Passed to fit_gcate (used only when disp_glm is None and the internal estimation path is taken inside each batch).

offsetbool or array-like

Offset specification passed to fit_gcate.

warm_start_Ubool

If True, initialises U rows for ctrl cells in batch i+1 from the latent factors estimated in batch i. Requires the same ctrl indices in every batch (guaranteed by design).

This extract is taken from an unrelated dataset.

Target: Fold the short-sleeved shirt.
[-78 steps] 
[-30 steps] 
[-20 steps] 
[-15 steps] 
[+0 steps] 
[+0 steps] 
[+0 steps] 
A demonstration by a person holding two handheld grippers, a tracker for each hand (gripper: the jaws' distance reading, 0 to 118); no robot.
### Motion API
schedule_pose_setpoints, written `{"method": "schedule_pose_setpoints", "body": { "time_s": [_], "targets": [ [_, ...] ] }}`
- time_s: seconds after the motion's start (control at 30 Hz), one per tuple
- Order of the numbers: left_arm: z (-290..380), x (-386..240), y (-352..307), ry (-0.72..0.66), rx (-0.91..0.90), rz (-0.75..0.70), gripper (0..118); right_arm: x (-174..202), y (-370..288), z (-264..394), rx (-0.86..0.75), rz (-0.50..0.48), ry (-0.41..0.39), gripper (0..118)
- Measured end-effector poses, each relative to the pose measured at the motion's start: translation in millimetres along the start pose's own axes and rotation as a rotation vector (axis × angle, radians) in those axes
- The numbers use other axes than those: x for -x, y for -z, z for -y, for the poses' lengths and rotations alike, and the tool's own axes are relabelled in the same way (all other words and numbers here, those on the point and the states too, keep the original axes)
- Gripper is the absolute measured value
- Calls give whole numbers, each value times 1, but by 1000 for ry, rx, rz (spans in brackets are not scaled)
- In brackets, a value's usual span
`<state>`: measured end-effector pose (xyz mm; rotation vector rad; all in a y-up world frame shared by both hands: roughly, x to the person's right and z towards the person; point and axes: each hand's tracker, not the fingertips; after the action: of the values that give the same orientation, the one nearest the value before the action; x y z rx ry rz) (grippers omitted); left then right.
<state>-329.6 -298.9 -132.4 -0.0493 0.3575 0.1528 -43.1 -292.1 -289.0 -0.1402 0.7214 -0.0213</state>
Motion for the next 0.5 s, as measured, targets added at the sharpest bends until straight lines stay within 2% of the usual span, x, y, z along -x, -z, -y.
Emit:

skip_batchesset of int or None

Batch indices (0-based) to skip entirely. Used by gcate_lfc_batch() to avoid re-running GCATE for batches whose LFC results are already cached on disk. Skipped batches still appear in the returned list with 'skipped': True and res_1/res_2 = None.

random_stateint

Base RNG seed; each batch uses random_state + batch_i for pert subsampling to avoid drawing the same cells repeatedly.

verbosebool

Print per-batch timing and progress.

**kwargs

Forwarded to fit_gcate() (e.g. backend, kwargs_es_1).

Returns:
batch_resultslist of dict

One dict per batch with keys:

'batch_i'

Batch index (0-based).

'pert_names'

List of perturbation names in this batch.

'ctrl_idx'

Global indices of ctrl cells (same for all batches).

'pert_idx'

Global indices of pert cells used in this batch.

'cell_idx'

Sorted union of ctrl and pert indices.

'res_1', 'res_2'

GCATE optimisation results (dicts from fit_gcate()).

'disp_glm'

Shared dispersion array (p,) used for this batch.

't_batch'

Wall-clock seconds for this batch.

'skipped'

True when the batch was in skip_batches; absent otherwise.